The first step in diagnosing psoriasis is examining the affected area of skin. In some situations, a skin biopsy is required. Identifying the type of psoriasis a patient has is another important part of the process.
Psoriasis is a chronic skin disease that affects 2 percent to 2.6 percent of the United States population. This skin condition causes areas of thickened, swollen, and red skin, often covered with silver scales. A psoriasis diagnosis is usually made by examining the area of affected skin. Occasionally, doctors may find it difficult to diagnose psoriasis because it often looks like other skin diseases.
In some cases, it may be necessary to confirm a psoriasis diagnosis by examining a small skin sample under a microscope. This is called a skin biopsy.
In making a diagnosis, the doctor will also identify the psoriasis type.
There are several types of psoriasis. Some of these include:
- Plaque psoriasis. Skin lesions are red at the base and covered by silvery scales.
- Guttate psoriasis. Small, drop-shaped lesions appear on the trunk, limbs, and scalp. Guttate psoriasis is most often triggered by upper respiratory infections (for example, a sore throat caused by streptococcal bacteria).

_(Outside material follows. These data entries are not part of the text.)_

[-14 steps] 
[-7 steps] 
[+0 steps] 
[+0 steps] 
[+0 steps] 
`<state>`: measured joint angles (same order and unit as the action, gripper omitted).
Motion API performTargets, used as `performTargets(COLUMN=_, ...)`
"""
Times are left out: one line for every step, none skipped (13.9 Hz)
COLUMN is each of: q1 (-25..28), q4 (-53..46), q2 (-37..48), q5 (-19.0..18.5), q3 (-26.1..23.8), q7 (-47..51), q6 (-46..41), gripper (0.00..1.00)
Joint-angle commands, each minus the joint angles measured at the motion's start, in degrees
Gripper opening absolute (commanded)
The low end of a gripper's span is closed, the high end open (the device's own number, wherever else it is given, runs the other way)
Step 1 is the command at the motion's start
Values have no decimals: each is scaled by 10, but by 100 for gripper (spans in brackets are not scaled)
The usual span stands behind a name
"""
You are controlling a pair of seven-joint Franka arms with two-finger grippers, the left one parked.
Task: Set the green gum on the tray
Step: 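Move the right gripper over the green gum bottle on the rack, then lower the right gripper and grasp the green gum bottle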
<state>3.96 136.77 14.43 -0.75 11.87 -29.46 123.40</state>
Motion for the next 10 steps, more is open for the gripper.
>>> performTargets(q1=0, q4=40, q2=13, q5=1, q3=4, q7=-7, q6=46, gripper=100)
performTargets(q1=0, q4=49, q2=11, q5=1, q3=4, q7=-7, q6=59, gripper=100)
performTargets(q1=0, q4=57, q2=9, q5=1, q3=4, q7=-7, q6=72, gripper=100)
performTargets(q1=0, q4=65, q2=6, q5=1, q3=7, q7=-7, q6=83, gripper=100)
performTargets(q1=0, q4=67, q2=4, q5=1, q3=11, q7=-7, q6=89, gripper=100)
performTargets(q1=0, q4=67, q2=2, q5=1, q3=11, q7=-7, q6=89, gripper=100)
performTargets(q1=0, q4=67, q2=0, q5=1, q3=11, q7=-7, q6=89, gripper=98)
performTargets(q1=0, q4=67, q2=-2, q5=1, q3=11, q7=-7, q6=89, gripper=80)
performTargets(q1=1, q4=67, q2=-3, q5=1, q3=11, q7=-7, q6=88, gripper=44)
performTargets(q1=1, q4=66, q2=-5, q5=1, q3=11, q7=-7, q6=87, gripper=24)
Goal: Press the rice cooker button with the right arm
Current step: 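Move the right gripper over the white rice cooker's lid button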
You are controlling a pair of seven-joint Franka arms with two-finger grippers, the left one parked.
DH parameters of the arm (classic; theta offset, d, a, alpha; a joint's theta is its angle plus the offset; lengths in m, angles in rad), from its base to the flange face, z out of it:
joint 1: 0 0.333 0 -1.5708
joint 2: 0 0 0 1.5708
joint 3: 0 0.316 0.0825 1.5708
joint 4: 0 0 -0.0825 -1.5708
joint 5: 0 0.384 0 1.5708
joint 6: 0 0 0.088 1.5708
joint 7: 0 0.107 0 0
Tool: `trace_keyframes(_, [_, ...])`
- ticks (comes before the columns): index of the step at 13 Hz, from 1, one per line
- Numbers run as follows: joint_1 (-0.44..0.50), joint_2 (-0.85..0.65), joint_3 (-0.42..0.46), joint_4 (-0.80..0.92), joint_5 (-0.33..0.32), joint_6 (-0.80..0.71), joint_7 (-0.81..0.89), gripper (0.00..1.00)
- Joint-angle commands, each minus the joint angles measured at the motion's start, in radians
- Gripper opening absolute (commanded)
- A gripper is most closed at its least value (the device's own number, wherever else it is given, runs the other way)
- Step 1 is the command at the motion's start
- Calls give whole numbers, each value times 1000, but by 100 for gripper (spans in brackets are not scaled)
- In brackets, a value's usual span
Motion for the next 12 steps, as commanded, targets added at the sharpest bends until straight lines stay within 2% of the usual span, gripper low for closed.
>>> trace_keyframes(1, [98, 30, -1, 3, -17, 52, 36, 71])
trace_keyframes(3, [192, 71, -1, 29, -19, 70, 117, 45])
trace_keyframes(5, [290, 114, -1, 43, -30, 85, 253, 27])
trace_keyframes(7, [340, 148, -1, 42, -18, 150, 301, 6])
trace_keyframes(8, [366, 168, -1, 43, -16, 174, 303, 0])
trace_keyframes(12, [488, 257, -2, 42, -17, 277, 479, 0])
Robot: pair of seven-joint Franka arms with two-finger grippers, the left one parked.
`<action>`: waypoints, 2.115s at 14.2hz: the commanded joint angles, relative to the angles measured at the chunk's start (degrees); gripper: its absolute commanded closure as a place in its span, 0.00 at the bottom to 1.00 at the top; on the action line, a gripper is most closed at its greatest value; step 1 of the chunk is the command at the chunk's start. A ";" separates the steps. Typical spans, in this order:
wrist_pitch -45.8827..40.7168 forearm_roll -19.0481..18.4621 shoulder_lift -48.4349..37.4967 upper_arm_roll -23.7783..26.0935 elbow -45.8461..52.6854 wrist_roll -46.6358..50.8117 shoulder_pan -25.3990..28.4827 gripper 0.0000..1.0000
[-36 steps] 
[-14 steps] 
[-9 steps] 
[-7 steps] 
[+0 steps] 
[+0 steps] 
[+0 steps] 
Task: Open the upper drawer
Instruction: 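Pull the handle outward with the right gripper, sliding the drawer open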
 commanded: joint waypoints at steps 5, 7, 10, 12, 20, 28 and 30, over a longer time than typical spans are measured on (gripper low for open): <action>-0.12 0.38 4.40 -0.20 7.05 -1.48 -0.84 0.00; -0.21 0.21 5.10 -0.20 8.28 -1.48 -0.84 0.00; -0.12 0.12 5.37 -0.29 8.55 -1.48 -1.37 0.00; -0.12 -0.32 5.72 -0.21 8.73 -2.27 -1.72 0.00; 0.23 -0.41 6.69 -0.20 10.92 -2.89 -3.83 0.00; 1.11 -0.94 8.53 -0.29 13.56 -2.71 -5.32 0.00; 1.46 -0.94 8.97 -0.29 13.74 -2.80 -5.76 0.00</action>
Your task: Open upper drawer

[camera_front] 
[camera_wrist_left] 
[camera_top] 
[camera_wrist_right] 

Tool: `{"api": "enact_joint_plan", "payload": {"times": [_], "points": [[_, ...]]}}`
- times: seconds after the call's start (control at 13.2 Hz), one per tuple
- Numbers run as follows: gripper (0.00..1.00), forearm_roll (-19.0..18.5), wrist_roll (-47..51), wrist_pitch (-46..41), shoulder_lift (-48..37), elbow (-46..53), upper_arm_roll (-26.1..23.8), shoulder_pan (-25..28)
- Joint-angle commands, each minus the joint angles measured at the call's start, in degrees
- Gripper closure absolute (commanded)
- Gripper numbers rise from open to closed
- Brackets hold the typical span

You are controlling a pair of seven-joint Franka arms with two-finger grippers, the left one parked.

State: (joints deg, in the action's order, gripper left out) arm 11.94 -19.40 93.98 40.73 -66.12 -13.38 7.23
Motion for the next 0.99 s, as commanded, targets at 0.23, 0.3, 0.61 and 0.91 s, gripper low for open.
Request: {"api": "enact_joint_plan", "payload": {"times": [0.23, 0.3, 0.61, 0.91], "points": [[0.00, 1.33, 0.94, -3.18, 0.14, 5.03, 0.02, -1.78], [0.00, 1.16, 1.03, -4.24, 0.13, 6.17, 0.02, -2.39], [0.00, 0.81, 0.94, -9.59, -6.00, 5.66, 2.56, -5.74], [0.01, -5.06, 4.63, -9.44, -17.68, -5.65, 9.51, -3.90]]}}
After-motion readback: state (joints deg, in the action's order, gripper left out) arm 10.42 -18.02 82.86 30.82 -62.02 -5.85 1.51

- Pustular psoriasis. Blisters of noninfectious pus appear on the skin. Attacks of pustular psoriasis may be triggered by medications, infections, stress, or exposure to certain chemicals.
- Inverse psoriasis. Smooth, red patches occur in the folds of the skin near the genitals, under the breasts, or in the armpits. The psoriasis symptoms may be worsened by friction and sweating.
- Erythrodermic psoriasis. Widespread reddening and scaling of the skin may be a reaction to severe sunburn or to taking corticosteroids (cortisone) or other medications. It can also be caused by a prolonged period of increased activity of psoriasis that is poorly controlled.
- Psoriatic arthritis. Joint inflammation that produces symptoms of arthritis in patients who have or will develop psoriasis.